## What needs to be done
Set down each line of the data exactly, but not the pictures.

## Recorded information
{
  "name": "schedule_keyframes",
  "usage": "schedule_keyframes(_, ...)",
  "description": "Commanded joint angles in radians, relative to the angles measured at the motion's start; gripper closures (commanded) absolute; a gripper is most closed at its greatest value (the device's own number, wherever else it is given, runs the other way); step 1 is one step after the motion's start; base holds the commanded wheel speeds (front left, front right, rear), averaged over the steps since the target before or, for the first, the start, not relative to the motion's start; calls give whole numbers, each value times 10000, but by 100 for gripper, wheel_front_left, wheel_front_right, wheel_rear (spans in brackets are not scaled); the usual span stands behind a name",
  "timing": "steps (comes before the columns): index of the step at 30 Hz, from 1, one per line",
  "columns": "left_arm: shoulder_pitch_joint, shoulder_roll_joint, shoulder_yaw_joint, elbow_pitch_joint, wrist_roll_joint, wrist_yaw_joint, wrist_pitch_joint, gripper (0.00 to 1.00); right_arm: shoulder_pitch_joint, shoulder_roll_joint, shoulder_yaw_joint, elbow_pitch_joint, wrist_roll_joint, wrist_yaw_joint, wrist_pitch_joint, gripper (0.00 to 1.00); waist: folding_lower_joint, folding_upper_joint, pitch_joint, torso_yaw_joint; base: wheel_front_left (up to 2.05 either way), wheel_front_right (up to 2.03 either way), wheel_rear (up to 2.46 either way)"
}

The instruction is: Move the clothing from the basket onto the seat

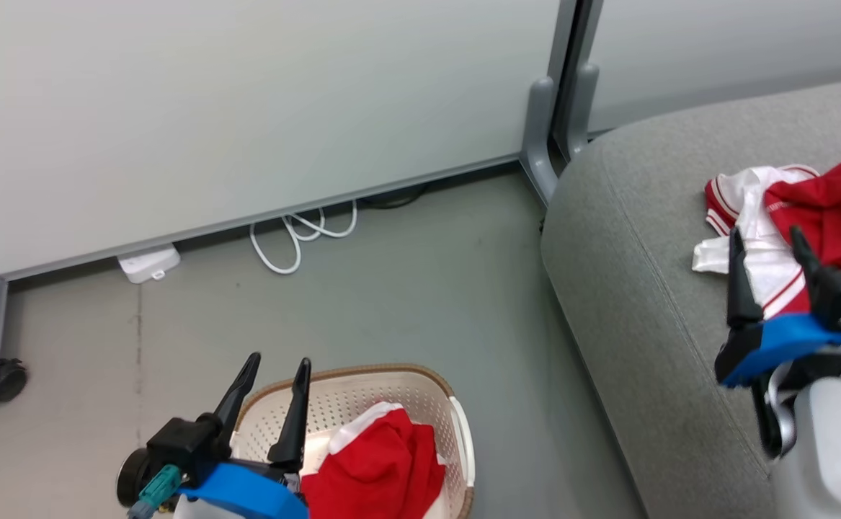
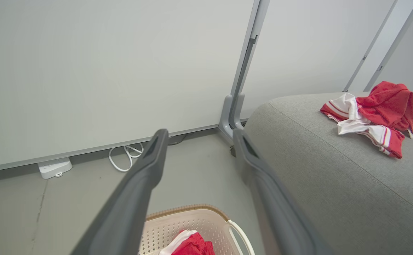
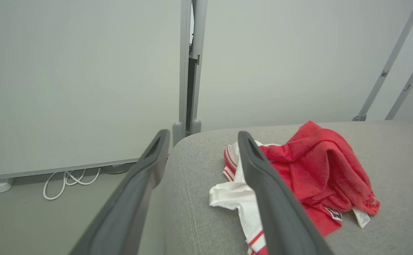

## Solution to the exercise
{
  "name": "schedule_keyframes",
  "usage": "schedule_keyframes(_, ...)",
  "description": "Commanded joint angles in radians, relative to the angles measured at the motion's start; gripper closures (commanded) absolute; a gripper is most closed at its greatest value (the device's own number, wherever else it is given, runs the other way); step 1 is one step after the motion's start; base holds the commanded wheel speeds (front left, front right, rear), averaged over the steps since the target before or, for the first, the start, not relative to the motion's start; calls give whole numbers, each value times 10000, but by 100 for gripper, wheel_front_left, wheel_front_right, wheel_rear (spans in brackets are not scaled); the usual span stands behind a name",
  "timing": "steps (comes before the columns): index of the step at 30 Hz, from 1, one per line",
  "columns": "left_arm: shoulder_pitch_joint, shoulder_roll_joint, shoulder_yaw_joint, elbow_pitch_joint, wrist_roll_joint, wrist_yaw_joint, wrist_pitch_joint, gripper (0.00 to 1.00); right_arm: shoulder_pitch_joint, shoulder_roll_joint, shoulder_yaw_joint, elbow_pitch_joint, wrist_roll_joint, wrist_yaw_joint, wrist_pitch_joint, gripper (0.00 to 1.00); waist: folding_lower_joint, folding_upper_joint, pitch_joint, torso_yaw_joint; base: wheel_front_left (up to 2.05 either way), wheel_front_right (up to 2.03 either way), wheel_rear (up to 2.46 either way)"
}

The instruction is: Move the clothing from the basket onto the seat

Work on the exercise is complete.